■ **Try it**
Leave out the pictures and output the data verbatim.

Top of Provided information

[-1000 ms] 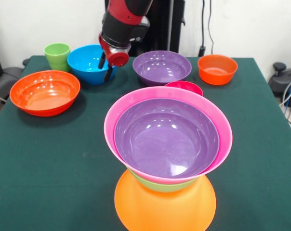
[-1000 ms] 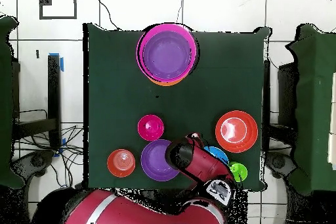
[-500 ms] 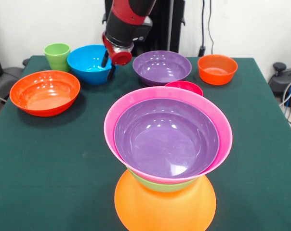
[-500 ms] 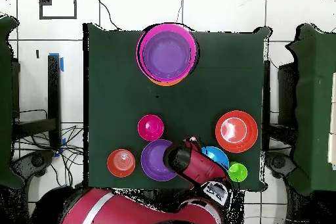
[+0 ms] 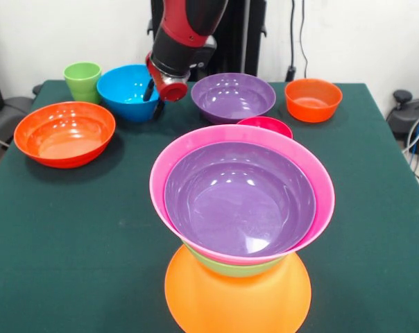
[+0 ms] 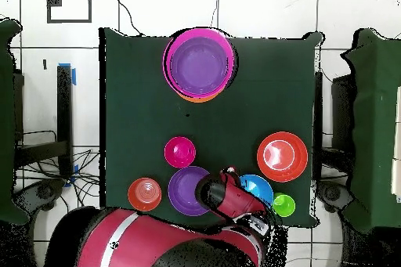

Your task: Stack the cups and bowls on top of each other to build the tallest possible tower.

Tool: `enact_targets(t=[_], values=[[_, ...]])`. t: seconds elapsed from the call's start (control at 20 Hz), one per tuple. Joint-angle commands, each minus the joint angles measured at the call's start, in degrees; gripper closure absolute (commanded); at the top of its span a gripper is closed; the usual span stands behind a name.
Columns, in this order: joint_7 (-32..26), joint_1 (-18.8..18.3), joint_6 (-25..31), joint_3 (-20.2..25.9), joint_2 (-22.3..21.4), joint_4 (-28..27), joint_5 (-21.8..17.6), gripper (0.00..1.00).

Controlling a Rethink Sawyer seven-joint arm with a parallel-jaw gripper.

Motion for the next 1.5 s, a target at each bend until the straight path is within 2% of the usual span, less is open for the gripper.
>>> enact_targets(t=[0.05, 0.35, 0.4, 0.8, 1.05, 1.3, 1.5], values=[[11.13, -1.04, -3.29, 7.17, 3.46, 0.99, 1.91, 0.00], [9.76, -0.57, -2.50, 6.83, 3.81, 0.50, 1.67, 0.00], [9.57, -0.51, -2.23, 6.84, 3.79, 0.41, 1.62, 1.00], [8.66, -1.72, -1.47, 7.25, 2.57, 0.29, 0.74, 1.00], [8.57, -3.40, 0.61, 7.95, -1.63, 1.61, 0.55, 1.00], [8.09, -6.30, 1.26, 10.67, -5.93, 2.41, -0.48, 1.00], [7.22, -6.51, 4.57, 11.03, -8.84, 1.84, 0.29, 1.00]])
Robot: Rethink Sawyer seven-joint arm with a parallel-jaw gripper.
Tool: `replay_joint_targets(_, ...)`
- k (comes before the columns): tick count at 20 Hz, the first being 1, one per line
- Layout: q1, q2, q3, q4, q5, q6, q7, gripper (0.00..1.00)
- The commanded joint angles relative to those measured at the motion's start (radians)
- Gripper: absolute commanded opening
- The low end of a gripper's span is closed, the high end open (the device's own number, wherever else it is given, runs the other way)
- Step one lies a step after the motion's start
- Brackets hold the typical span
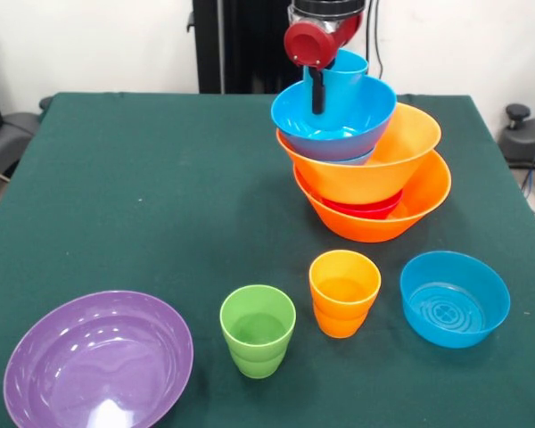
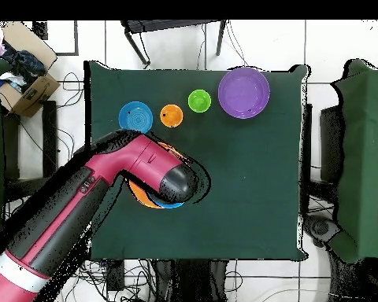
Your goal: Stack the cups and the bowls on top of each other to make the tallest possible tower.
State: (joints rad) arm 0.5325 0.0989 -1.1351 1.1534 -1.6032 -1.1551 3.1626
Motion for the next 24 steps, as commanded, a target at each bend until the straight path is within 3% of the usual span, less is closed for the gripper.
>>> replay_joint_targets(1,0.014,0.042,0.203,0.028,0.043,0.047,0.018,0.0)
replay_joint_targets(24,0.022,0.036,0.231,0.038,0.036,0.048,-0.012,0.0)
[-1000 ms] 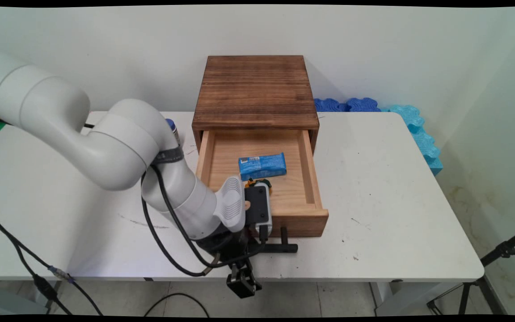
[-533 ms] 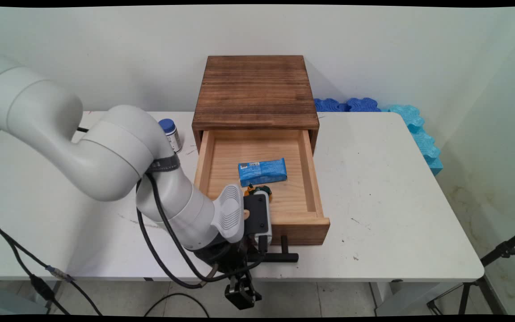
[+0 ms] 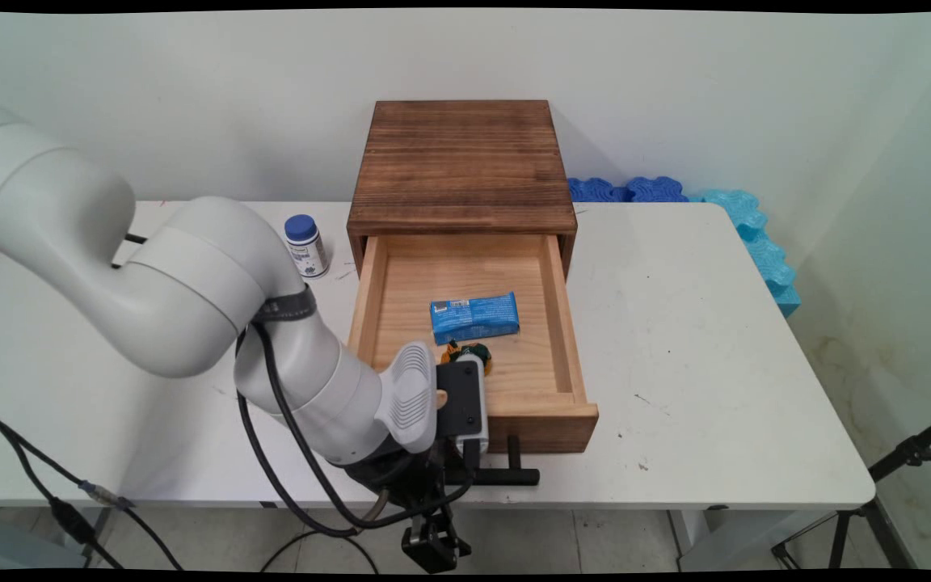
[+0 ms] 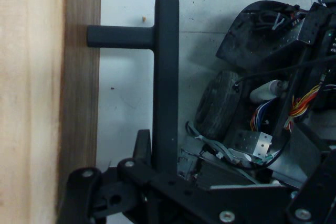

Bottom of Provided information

■ **Solution to the problem**
[-1000 ms] 
[-1000 ms] 
[-500 ms] 
[-500 ms] 
[+0 ms] 
[+0 ms] 

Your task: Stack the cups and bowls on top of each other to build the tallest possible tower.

Tool: `enact_targets(t=[_], values=[[_, ...]])`. t: seconds elapsed from the call's start (control at 20 Hz), one per tuple. Joint-angle commands, each minus the joint angles measured at the call's start, in degrees; gripper closure absolute (commanded); at the top of its span a gripper is closed; the usual span stands behind a name.
Columns, in this order: joint_7 (-32..26), joint_1 (-18.8..18.3), joint_6 (-25..31), joint_3 (-20.2..25.9), joint_2 (-22.3..21.4), joint_4 (-28..27), joint_5 (-21.8..17.6), gripper (0.00..1.00).

Controlling a Rethink Sawyer seven-joint arm with a parallel-jaw gripper.

Motion for the next 1.5 s, a target at each bend until the straight path is within 2% of the usual span, less is open for the gripper.
>>> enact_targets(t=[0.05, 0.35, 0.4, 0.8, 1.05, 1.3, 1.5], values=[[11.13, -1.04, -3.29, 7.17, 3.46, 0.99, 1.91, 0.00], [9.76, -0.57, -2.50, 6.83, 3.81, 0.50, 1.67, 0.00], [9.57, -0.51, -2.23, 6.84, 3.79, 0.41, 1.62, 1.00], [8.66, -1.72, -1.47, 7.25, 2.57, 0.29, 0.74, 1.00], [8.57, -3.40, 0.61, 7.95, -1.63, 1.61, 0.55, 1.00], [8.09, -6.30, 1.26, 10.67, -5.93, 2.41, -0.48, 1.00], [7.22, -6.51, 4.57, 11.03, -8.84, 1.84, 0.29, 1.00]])
Robot: Rethink Sawyer seven-joint arm with a parallel-jaw gripper.
Tool: `replay_joint_targets(_, ...)`
- k (comes before the columns): tick count at 20 Hz, the first being 1, one per line
- Layout: q1, q2, q3, q4, q5, q6, q7, gripper (0.00..1.00)
- The commanded joint angles relative to those measured at the motion's start (radians)
- Gripper: absolute commanded opening
- The low end of a gripper's span is closed, the high end open (the device's own number, wherever else it is given, runs the other way)
- Step one lies a step after the motion's start
- Brackets hold the typical span
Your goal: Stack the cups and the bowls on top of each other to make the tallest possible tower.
State: (joints rad) arm 0.5325 0.0989 -1.1351 1.1534 -1.6032 -1.1551 3.1626
Motion for the next 24 steps, as commanded, a target at each bend until the straight path is within 3% of the usual span, less is closed for the gripper.
>>> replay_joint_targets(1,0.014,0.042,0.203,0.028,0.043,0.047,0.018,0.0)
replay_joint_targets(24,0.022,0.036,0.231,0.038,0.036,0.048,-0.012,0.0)
[-1000 ms] 
[-533 ms] 
[+0 ms] 
[+0 ms] 

The requested output has now been given in full.